Table 2.

Antiallodynic Effect of Intrathecally Administered R-PIA against Mechanical Static Allodynia

Time (min)	0	15	30	45	60	90	120	180
Normal	15.0 ± 0.0	14.9 ± 0.1	15.0 ± 0.0	14.9 ± 0.1	14.9 ± 0.1	15.0 ± 0.0	15.0 ± 0.0	14.9 ± 0.1
V + S + S	1.8 ± 0.3*	1.6 ± 0.4*	2.2 ± 0.3*	2.1 ± 0.4*	1.6 ± 0.3*	2.1 ± 0.4*	1.8 ± 0.4*	2.0 ± 0.4*
V + S + R-PIA 0.3	2.4 ± 0.3*	2.3 ± 0.5*	2.5 ± 0.3*	3.2 ± 0.3*	3.6 ± 0.3*	4.5 ± 0.3*	2.8 ± 0.2*	2.3 ± 0.2*
V + DPCPX + R-PIA 0.3	2.3 ± 0.3*	3.4 ± 0.5*	2.7 ± 0.4*	3.9 ± 0.4*	4.2 ± 0.3*	3.6 ± 0.3*	2.8 ± 0.2*	2.3 ± 0.2*
V + S + R-PIA 1.0	1.8 ± 0.3*	10.8 ± 0.8*,†	10.1 ± 0.7*,†	8.2 ± 0.5*,†	8.4 ± 0.4*,†	7.3 ± 0.4*,†	5.0 ± 0.2*,†	4.0 ± 0.2*,†
V + DPCPX + R-PIA 1.0	1.9 ± 0.2*	3.6 ± 0.4*,‡	3.4 ± 0.3*,‡	2.8 ± 0.5*,‡	2.1 ± 0.1*,‡	2.6 ± 0.4*,‡	2.0 ± 0.3*,‡	1.7 ± 0.2*,‡
V + S + R-PIA 3.0	1.6 ± 0.3*	14.5 ± 0.3†	13.9 ± 0.7†	13.1 ± 0.8†	11.9 ± 0.8*,†	11.3 ± 0.7*,†	9.4 ± 0.4*,†	8.3 ± 0.4*,†
V + DPCPX + R-PIA 3.0	2.0 ± 0.2*	3.9 ± 0.3*,§	4.4 ± 0.3*,§	3.8 ± 0.4*,§	3.8 ± 0.3*,§	3.3 ± 0.3*,§	2.3 ± 0.2*,§	2.1 ± 0.2*,§

Peripheral neuropathy was induced by the administration of vincristine (100 μg/kg, i.p.) for 10 days. On the 28th day, saline or DPCPX (10 μg/10 μl) was intrathecally administered 15 min before intrathecal R-PIA administration (1.0 μg/10 μl or 3.0 μg/10 μl). Mechanical static allodynia was then assessed using the von Frey filament test (gram). Results are expressed as mean ± standard error of mean, n = 6 rats per group. One-way ANOVA followed by Tukey’s post hoc test.

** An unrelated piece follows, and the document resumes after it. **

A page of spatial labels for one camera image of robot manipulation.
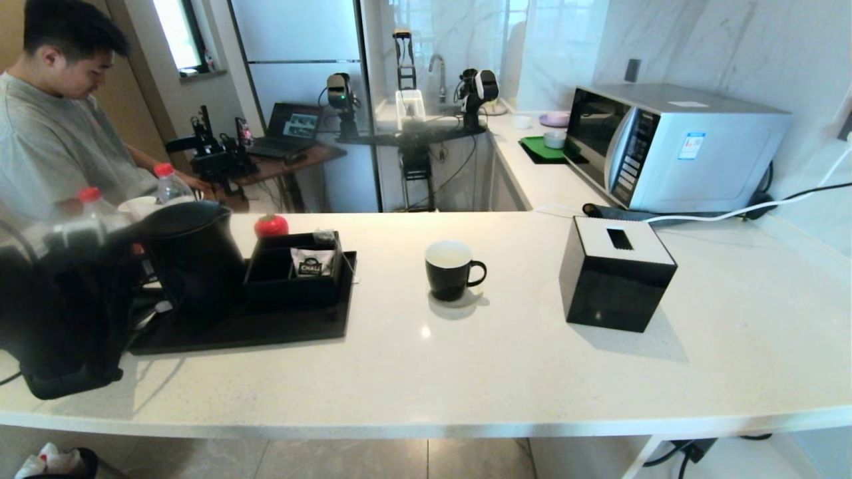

^*P < 0.05 vs. normal control group,

^†P < 0.05 vs. vincristine control group,

^‡P < 0.05 vs. R-PIA 1.0 μg/10 μl group,

^§P < 0.05 vs. R-PIA 3.0 μg/10 μl group. V: vincristine, S: saline, DPCPX: 1,3-dipropyl-8-cyclopentylxanthine = adenosine A₁ receptor antagonist, R-PIA: N6-(2-phenylisopropyl)-adenosine R-(-)isomer = adenosine A₁ receptor agonist.